The reunion of the two lineages, which brought to the birth of the House de Silva Fernández de Híjar Portugal, took place when don Fabrique III de Silva (1672-1700) IV Marquess of Orani, in the second half of the 17th century, married his 4th degree cousin Doña Juana Petronilla de Silva Fernández de Ixar (1669-1710) VII Duchess de Ixar or Híjar.

The following division of the House De Silva Fernández de Híjar Portugal into three lineages (two Spanish and one Italian), (Note: Historical Archive De Silva Fernández de Portugal Híjar of Turin, years 1801-1951. Original documents not present in the Historical Archive of the Province of Zaragoza and in the Ducal Archive of Híjar.) was due to three children born from the two marriages of Don Andres Avelino de Silva Fernández de Híjar Portugal y Fernández de Cordoba (1806-1885) XIV Count-Duke of Aliaga and Count of Palma del Rio.

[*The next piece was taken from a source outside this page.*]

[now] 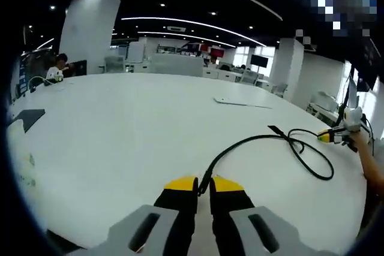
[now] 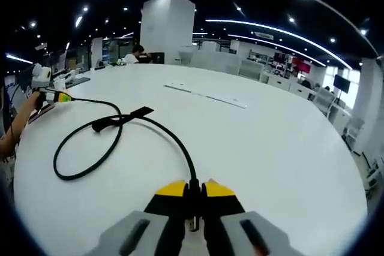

From the first wedding with Doña Josefina de Ferrari y Bonet (1819-1876) (daughter of Don Jeronimo de Ferrari of Parma, “Kapellmeister” of King Ferdinando VII of Borbone) was born Doña Josefa Maria del Carmen de Silva Fernández de Híjar Portugal (1837-1906); who, with her daughter -doña María Dolores (1861-1923) - and with Doña María Dolores's son Don Vittorio Umberto de Silva Fernández de Híjar Portugal (1881/1954) [illegitimate son whom Doña Maria Dolores de Silva Fernández de Híjar Portugal had with Don Carlos Maria Fitz James Stuart y Portocarrero Palafox (1849-1901) XVI duke of Alba] by matrilineal descent gave origin to the Italian lineage still in existence.

From his second wedding with Doña Mary Caroline Elisabeth Campbell y Vincent (1820-1894) were born ten children of whom two, [Alfonso I (1848-1930) and Jaime (1852-1925)], gave origin to the two Spanish lineages still in existence, too.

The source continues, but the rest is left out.